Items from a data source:
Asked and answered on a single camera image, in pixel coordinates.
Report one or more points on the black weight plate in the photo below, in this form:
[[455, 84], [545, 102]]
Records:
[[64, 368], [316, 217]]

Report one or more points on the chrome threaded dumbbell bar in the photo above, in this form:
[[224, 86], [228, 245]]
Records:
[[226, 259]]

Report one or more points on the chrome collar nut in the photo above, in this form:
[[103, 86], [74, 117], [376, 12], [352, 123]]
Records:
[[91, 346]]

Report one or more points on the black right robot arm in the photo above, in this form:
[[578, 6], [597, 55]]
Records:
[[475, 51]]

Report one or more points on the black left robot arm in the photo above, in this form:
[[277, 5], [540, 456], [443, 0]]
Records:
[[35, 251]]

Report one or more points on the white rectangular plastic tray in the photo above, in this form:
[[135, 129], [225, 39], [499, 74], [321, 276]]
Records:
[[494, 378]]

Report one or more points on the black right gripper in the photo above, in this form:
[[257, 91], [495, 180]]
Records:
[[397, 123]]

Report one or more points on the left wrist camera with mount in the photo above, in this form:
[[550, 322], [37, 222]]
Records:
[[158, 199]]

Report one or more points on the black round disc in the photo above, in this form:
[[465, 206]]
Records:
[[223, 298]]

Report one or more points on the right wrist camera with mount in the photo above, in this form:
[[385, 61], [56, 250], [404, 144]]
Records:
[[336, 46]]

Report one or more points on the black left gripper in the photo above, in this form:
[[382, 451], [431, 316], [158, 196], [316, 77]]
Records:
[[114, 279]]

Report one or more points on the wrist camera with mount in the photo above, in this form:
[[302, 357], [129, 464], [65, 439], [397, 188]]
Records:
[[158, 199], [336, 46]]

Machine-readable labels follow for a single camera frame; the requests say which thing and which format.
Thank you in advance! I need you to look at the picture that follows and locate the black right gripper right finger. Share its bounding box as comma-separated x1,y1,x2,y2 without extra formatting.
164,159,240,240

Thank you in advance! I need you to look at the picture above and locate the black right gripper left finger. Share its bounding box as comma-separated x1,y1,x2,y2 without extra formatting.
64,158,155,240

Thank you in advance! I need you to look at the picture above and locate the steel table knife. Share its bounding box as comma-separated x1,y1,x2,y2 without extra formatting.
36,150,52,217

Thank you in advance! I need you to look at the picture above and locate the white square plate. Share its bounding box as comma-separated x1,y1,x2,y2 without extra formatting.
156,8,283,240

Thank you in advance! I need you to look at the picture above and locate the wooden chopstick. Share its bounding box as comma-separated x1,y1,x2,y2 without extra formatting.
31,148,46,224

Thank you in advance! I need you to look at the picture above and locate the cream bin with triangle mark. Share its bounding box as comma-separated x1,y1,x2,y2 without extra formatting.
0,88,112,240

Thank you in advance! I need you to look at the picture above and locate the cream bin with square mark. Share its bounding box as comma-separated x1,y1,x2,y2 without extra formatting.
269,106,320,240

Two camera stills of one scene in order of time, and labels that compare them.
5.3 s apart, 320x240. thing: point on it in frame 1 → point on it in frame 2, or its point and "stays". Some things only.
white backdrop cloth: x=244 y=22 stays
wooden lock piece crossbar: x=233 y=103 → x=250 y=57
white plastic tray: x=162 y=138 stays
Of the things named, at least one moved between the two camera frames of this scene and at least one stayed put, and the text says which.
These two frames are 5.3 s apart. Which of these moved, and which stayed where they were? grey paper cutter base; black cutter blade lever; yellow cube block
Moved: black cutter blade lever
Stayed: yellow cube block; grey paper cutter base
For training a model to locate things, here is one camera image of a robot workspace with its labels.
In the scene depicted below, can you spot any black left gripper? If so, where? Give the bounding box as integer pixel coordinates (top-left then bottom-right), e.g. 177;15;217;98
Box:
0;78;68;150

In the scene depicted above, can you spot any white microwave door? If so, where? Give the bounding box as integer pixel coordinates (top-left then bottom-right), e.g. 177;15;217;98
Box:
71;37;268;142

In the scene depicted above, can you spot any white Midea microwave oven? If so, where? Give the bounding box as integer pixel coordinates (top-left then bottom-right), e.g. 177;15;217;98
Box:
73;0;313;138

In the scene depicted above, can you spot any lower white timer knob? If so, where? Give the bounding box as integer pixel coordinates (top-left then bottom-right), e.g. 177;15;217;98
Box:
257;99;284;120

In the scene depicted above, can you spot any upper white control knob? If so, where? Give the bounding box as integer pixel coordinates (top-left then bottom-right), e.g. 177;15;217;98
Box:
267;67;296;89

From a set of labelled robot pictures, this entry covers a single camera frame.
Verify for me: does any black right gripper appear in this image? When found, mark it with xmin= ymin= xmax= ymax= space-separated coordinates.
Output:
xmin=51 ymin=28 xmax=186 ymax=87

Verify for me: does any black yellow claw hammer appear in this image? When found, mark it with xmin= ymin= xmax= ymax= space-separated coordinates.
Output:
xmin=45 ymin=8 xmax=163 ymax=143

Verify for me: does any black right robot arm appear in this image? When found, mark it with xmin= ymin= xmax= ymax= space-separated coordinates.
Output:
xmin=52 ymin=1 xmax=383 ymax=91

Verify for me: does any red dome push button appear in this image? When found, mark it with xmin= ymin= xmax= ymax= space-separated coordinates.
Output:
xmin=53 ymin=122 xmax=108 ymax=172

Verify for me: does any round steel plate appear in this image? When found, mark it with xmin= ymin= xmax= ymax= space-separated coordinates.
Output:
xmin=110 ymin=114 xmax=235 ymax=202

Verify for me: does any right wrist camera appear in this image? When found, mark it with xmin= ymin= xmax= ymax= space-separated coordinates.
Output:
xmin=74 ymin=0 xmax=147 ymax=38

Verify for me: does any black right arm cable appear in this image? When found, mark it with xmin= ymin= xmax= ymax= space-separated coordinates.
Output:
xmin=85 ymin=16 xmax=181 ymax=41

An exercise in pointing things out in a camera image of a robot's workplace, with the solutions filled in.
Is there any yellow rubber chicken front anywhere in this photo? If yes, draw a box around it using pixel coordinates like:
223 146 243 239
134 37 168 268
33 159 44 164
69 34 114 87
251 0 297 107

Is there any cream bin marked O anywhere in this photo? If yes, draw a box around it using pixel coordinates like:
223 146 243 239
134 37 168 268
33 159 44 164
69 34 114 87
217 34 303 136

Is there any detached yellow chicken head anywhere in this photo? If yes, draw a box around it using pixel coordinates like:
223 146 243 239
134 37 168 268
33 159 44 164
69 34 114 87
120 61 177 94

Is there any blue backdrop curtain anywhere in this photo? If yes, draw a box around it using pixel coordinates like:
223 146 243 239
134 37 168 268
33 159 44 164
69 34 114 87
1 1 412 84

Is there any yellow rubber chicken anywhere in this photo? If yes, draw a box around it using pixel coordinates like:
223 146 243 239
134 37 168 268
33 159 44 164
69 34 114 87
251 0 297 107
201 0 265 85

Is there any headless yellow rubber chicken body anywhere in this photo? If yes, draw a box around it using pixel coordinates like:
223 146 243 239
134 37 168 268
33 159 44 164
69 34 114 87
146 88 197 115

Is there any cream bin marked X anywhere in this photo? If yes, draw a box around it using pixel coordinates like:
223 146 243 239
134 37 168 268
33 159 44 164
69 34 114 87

THE TASK - The records above must be transcribed line for line, exactly.

RESPONSE AREA -
Asked and answered on a single camera image, in pixel coordinates.
Report one or more points on the black weight plate in the photo below, in this form:
[[455, 84], [545, 102]]
Records:
[[64, 368], [316, 217]]

Report one or more points on the chrome threaded dumbbell bar in the photo above, in this form:
[[224, 86], [228, 245]]
Records:
[[226, 259]]

Report one or more points on the chrome collar nut in the photo above, in this form:
[[103, 86], [74, 117], [376, 12], [352, 123]]
Records:
[[91, 346]]

Report one or more points on the black right robot arm in the photo above, in this form:
[[578, 6], [597, 55]]
Records:
[[475, 51]]

Report one or more points on the black left robot arm in the photo above, in this form:
[[277, 5], [540, 456], [443, 0]]
Records:
[[35, 251]]

Report one or more points on the white rectangular plastic tray in the photo above, in this form:
[[135, 129], [225, 39], [499, 74], [321, 276]]
Records:
[[494, 378]]

Report one or more points on the black right gripper in the photo above, in this form:
[[257, 91], [495, 180]]
Records:
[[397, 123]]

Report one or more points on the left wrist camera with mount in the photo above, in this form:
[[550, 322], [37, 222]]
Records:
[[158, 199]]

Report one or more points on the black round disc in the photo above, in this form:
[[465, 206]]
Records:
[[223, 298]]

Report one or more points on the right wrist camera with mount in the photo above, in this form:
[[385, 61], [56, 250], [404, 144]]
Records:
[[336, 46]]

Report one or more points on the black left gripper in the photo above, in this form:
[[382, 451], [431, 316], [158, 196], [316, 77]]
Records:
[[114, 279]]

Report one or more points on the wrist camera with mount in the photo above, in this form:
[[302, 357], [129, 464], [65, 439], [397, 188]]
Records:
[[158, 199], [336, 46]]

Machine-readable labels follow for a single camera frame; the requests say which thing and which format.
Thank you in advance! I need you to look at the picture that follows and locate the black right gripper right finger. Share its bounding box as comma-separated x1,y1,x2,y2 without extra formatting.
164,159,240,240

Thank you in advance! I need you to look at the picture above and locate the black right gripper left finger. Share its bounding box as comma-separated x1,y1,x2,y2 without extra formatting.
64,158,155,240

Thank you in advance! I need you to look at the picture above and locate the steel table knife. Share its bounding box as comma-separated x1,y1,x2,y2 without extra formatting.
36,150,52,217

Thank you in advance! I need you to look at the picture above and locate the white square plate. Share its bounding box as comma-separated x1,y1,x2,y2 without extra formatting.
156,8,283,240

Thank you in advance! I need you to look at the picture above and locate the wooden chopstick. Share its bounding box as comma-separated x1,y1,x2,y2 without extra formatting.
31,148,46,224

Thank you in advance! I need you to look at the picture above and locate the cream bin with triangle mark. Share its bounding box as comma-separated x1,y1,x2,y2 without extra formatting.
0,88,112,240

Thank you in advance! I need you to look at the picture above and locate the cream bin with square mark. Share its bounding box as comma-separated x1,y1,x2,y2 without extra formatting.
269,106,320,240

Two camera stills of one scene in order of time, and labels that compare them.
5.3 s apart, 320x240. thing: point on it in frame 1 → point on it in frame 2, or its point and "stays". Some things only.
white backdrop cloth: x=244 y=22 stays
wooden lock piece crossbar: x=233 y=103 → x=250 y=57
white plastic tray: x=162 y=138 stays
Of the things named, at least one moved between the two camera frames of this scene and at least one stayed put, and the text says which.
These two frames are 5.3 s apart. Which of these moved, and which stayed where they were? grey paper cutter base; black cutter blade lever; yellow cube block
Moved: black cutter blade lever
Stayed: yellow cube block; grey paper cutter base
For training a model to locate things, here is one camera image of a robot workspace with its labels.
In the scene depicted below, can you spot any black left gripper? If so, where? Give the bounding box as integer pixel coordinates (top-left then bottom-right), e.g. 177;15;217;98
Box:
0;78;68;150

In the scene depicted above, can you spot any white microwave door? If so, where? Give the bounding box as integer pixel coordinates (top-left then bottom-right), e.g. 177;15;217;98
Box:
71;37;268;142

In the scene depicted above, can you spot any white Midea microwave oven? If so, where? Give the bounding box as integer pixel coordinates (top-left then bottom-right), e.g. 177;15;217;98
Box:
73;0;313;138

In the scene depicted above, can you spot any lower white timer knob? If so, where? Give the bounding box as integer pixel coordinates (top-left then bottom-right), e.g. 177;15;217;98
Box:
257;99;284;120

In the scene depicted above, can you spot any upper white control knob? If so, where? Give the bounding box as integer pixel coordinates (top-left then bottom-right), e.g. 177;15;217;98
Box:
267;67;296;89

From a set of labelled robot pictures, this entry covers a single camera frame.
Verify for me: does any black right gripper appear in this image? When found, mark it with xmin= ymin= xmax= ymax= space-separated coordinates.
Output:
xmin=51 ymin=28 xmax=186 ymax=87

Verify for me: does any black yellow claw hammer appear in this image? When found, mark it with xmin= ymin= xmax= ymax= space-separated coordinates.
Output:
xmin=45 ymin=8 xmax=163 ymax=143

Verify for me: does any black right robot arm appear in this image? When found, mark it with xmin= ymin= xmax= ymax= space-separated coordinates.
Output:
xmin=52 ymin=1 xmax=383 ymax=91

Verify for me: does any red dome push button appear in this image? When found, mark it with xmin= ymin= xmax= ymax= space-separated coordinates.
Output:
xmin=53 ymin=122 xmax=108 ymax=172

Verify for me: does any round steel plate appear in this image? When found, mark it with xmin= ymin= xmax= ymax= space-separated coordinates.
Output:
xmin=110 ymin=114 xmax=235 ymax=202

Verify for me: does any right wrist camera appear in this image? When found, mark it with xmin= ymin= xmax= ymax= space-separated coordinates.
Output:
xmin=74 ymin=0 xmax=147 ymax=38

Verify for me: does any black right arm cable appear in this image? When found, mark it with xmin= ymin= xmax= ymax= space-separated coordinates.
Output:
xmin=85 ymin=16 xmax=181 ymax=41

An exercise in pointing things out in a camera image of a robot's workplace, with the solutions filled in.
Is there any yellow rubber chicken front anywhere in this photo? If yes, draw a box around it using pixel coordinates like:
223 146 243 239
134 37 168 268
33 159 44 164
69 34 114 87
251 0 297 107

Is there any cream bin marked O anywhere in this photo? If yes, draw a box around it using pixel coordinates like:
223 146 243 239
134 37 168 268
33 159 44 164
69 34 114 87
217 34 303 136

Is there any detached yellow chicken head anywhere in this photo? If yes, draw a box around it using pixel coordinates like:
223 146 243 239
134 37 168 268
33 159 44 164
69 34 114 87
120 61 177 94

Is there any blue backdrop curtain anywhere in this photo? If yes, draw a box around it using pixel coordinates like:
223 146 243 239
134 37 168 268
33 159 44 164
69 34 114 87
1 1 412 84

Is there any yellow rubber chicken anywhere in this photo? If yes, draw a box around it using pixel coordinates like:
223 146 243 239
134 37 168 268
33 159 44 164
69 34 114 87
251 0 297 107
201 0 265 85

Is there any headless yellow rubber chicken body anywhere in this photo? If yes, draw a box around it using pixel coordinates like:
223 146 243 239
134 37 168 268
33 159 44 164
69 34 114 87
146 88 197 115

Is there any cream bin marked X anywhere in this photo? If yes, draw a box around it using pixel coordinates like:
223 146 243 239
134 37 168 268
33 159 44 164
69 34 114 87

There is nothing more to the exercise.